Employment agency study: Higher minimum wage improves purchasing power

As of: December 11, 2023 3:27 p.m

Anyone who receives the minimum wage can now afford more for the same working hours than when it was introduced in 2015. The increases more than compensated for the loss of purchasing power caused by inflation, according to a study by the employment agency.

Since its introduction almost nine years ago, the statutory minimum wage in Germany has increased more than the collective wages and has more than compensated for the high inflation. The purchasing power of the minimum wage, currently twelve euros per hour, was 11.6 percent higher in September 2023 than when it was introduced in January 2015, according to a study by the Institute for Labor Market and Occupational Research (IAB). The institute is the research facility of the Federal Employment Agency.

Collective bargaining wages lost their real value

Collective bargaining wages, on the other hand, have lost 3.8 percent of their real value since then. “Minimum wage earners can now afford more for the same working hours than when it was introduced in 2015,” said IAB director Bernd Fitzenberger.

By January 2022, collective bargaining wages had risen even more than the minimum wage, explained the IAB. In real terms, collective wages rose by 3.7 percent since the introduction of the minimum wage in 2015 to January 2022, and the minimum wage by 2.2 percent. But “since then the tide has turned”: between January 2022 and September 2023, the minimum wage rose by 9.3 percentage points in real terms, while collective wages fell by 7.6 percentage points in real terms.
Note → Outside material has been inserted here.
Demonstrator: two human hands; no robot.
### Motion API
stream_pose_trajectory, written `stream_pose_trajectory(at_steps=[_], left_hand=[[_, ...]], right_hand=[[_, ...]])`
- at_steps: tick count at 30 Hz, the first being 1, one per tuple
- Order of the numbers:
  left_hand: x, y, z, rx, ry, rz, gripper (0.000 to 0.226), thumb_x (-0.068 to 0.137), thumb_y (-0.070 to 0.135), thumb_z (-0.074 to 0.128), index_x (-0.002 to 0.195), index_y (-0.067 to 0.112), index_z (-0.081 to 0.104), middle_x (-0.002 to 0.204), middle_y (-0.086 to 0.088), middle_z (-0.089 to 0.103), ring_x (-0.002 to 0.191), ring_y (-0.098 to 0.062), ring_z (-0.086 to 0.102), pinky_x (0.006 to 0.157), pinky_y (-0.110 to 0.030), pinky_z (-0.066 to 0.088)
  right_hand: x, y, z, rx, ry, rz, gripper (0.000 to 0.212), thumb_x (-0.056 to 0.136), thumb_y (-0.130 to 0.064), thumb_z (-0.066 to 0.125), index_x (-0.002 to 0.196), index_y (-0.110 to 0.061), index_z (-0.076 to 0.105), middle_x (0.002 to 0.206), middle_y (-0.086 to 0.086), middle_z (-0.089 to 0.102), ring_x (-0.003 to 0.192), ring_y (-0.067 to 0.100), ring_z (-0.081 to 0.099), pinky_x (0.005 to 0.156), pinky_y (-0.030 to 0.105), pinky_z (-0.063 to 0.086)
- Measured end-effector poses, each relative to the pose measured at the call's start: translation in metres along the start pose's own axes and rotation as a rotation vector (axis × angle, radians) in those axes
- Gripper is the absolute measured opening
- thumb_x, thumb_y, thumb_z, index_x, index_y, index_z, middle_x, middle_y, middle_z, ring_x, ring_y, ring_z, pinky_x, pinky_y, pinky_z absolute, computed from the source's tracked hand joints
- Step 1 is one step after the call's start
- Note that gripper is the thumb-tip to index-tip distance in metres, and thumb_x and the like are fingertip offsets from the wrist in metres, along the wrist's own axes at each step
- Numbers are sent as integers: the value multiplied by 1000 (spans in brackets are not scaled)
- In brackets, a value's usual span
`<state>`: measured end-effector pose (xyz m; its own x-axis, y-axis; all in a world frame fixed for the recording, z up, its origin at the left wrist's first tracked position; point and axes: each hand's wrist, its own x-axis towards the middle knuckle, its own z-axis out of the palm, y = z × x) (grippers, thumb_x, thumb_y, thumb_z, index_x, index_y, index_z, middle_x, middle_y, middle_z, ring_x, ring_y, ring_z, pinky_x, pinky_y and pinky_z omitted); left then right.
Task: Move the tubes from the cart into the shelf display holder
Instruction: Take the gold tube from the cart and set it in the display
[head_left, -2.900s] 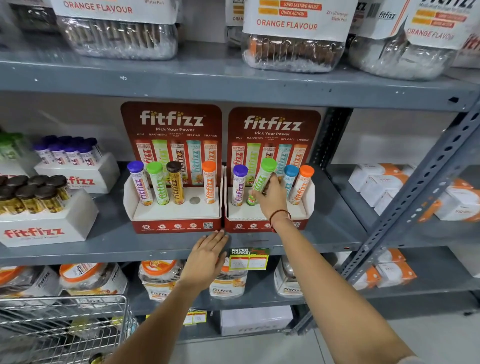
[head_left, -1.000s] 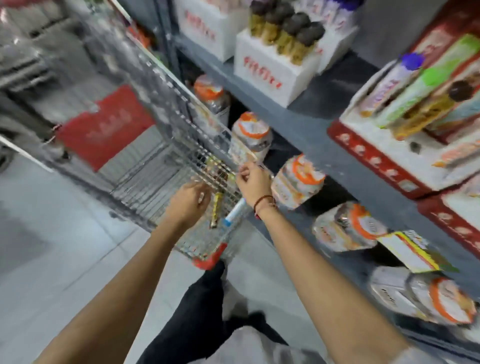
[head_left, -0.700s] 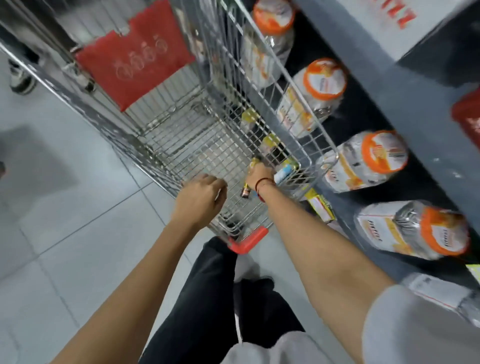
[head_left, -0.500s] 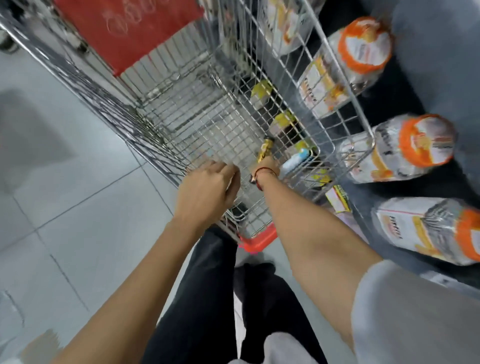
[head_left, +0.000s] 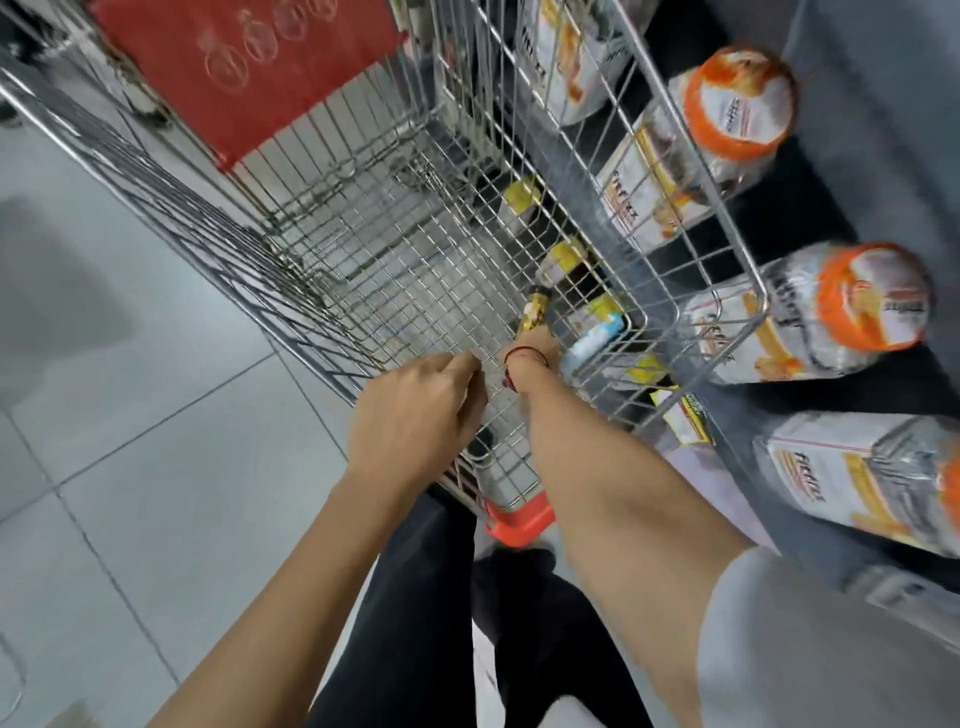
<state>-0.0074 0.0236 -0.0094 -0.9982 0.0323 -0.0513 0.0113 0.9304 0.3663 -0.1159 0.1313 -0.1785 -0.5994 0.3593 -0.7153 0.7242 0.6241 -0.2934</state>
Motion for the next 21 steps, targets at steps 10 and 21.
stream_pose_trajectory(at_steps=[10, 21], left_hand=[[1, -1, 0, 1, -68, 1, 15, 87, 20, 55, 79, 11, 63, 64, -1, 66, 47, -23, 59, 38, -25, 42], [32, 62, -17, -165, -87, 140, 24, 90, 26, 44, 77, 13, 60, 70, -9, 67, 60, -30, 59, 45, -30, 39]], right_hand=[[-66, -18, -102, 599, -324, -163, 15, 87, -4, 61, 101, -2, 62, 101, 11, 65, 92, 24, 62, 93, 39, 50], [-173, 57, -257, 1044, -404, -520, 20, 95, 1, 42, 94, -10, 59, 71, -7, 68, 57, -1, 65, 53, 13, 52]])
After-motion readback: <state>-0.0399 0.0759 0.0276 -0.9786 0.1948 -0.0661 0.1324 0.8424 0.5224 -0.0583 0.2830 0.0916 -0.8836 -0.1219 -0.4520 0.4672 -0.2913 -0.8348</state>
Reversal of the trend by raising it to twelve euros

This is due in particular to the one-off increase in the minimum wage to twelve euros on October 1, 2022 by the traffic light coalition, explained the head of the IAB minimum wage working group, Mario Bossler. According to the study, the minimum wage increases more than offset the loss of purchasing power caused by inflation. “This also applies if you take into account that low earners are more affected by inflation than higher earners,” said IAB researcher Martin Popp.

The study could shed new light on the recent dispute over the level of the minimum wage. A commission made up of employer and employee representatives is responsible for setting the statutory minimum wage; It should base its recommendation for the government on adjusting the minimum wage on the development of collective wages.

The SPD and the Greens want reform of the minimum wage commission

In the summer, the committee decided that the minimum wage should increase by 41 cents in each of 2024 and 2025, initially to 12.41 euros and then to 12.82 euros. The decision was not made unanimously, but against the votes of the union representatives, who had demanded a significantly larger increase. Criticism came from the SPD in particular – and calls for reform of the commission.

According to the law, the government can only implement the Commission’s proposal unchanged and cannot set a different amount. The cabinet approved the corresponding ordinance from Labor Minister Hubertus Heil (SPD) on the minimum wage increase in mid-November. The regulation states that the increase “a total of 6.83 percent significantly lags behind the current general price development”. The study now shows that when looking over a longer period of time, the minimum wage has increased more than prices.

Employers warn against interference

The employers’ lobby warned against political interference in the procedure surrounding the minimum wage. After increasing the statutory minimum wage to twelve euros, Chancellor Scholz promised that this was a one-off intervention, recalled employer president Rainer Dulger. “His party has just paved the way for preparing the next intervention,” Dulger told the dpa news agency, referring to the SPD party conference. This is not about a blanket setting of the minimum wage by the legislature. The working methods of the Minimum Wage Commission should be changed in such a way that it leads to a “significant increase in the minimum wage”.

Dulger warned against damaging collective bargaining autonomy in Germany. The statutory minimum wage should not become “a political football”.